Work order = Write out the entries below exactly, from the first line to the one with "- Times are", both ends included.

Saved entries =
- - - -
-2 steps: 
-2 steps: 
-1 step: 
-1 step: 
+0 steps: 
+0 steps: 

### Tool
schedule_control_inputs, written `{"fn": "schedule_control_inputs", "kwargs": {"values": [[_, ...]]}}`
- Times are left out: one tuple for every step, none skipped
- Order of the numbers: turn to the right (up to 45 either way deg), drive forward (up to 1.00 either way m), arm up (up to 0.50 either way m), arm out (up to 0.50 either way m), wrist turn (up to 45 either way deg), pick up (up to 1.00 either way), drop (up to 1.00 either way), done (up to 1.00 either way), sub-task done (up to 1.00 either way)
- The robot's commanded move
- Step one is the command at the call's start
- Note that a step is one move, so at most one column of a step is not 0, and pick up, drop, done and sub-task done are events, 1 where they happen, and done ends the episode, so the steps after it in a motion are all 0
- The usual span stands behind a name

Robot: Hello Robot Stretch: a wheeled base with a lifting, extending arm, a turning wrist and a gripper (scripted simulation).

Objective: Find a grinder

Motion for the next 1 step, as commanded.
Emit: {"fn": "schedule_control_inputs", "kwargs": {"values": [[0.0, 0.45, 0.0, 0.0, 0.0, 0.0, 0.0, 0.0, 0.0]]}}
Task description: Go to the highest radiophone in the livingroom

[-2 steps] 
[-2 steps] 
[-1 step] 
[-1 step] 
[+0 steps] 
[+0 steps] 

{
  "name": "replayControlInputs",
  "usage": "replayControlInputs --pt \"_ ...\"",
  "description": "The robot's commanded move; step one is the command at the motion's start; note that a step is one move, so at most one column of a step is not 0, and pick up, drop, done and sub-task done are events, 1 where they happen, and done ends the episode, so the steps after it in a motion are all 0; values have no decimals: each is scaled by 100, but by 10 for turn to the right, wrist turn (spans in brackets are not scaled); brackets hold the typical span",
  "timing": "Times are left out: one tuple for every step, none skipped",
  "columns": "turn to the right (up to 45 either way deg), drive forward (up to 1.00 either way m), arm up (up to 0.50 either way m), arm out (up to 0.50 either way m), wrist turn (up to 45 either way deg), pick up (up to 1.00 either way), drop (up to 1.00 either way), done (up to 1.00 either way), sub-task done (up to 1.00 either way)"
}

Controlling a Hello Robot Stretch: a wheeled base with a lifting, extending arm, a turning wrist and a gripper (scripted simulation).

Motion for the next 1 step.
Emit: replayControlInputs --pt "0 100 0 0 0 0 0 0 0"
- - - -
Worked solution =
-2 steps: 
-2 steps: 
-1 step: 
-1 step: 
+0 steps: 
+0 steps: 

### Tool
schedule_control_inputs, written `{"fn": "schedule_control_inputs", "kwargs": {"values": [[_, ...]]}}`
- Times are left out: one tuple for every step, none skipped

The exercise has now been completed.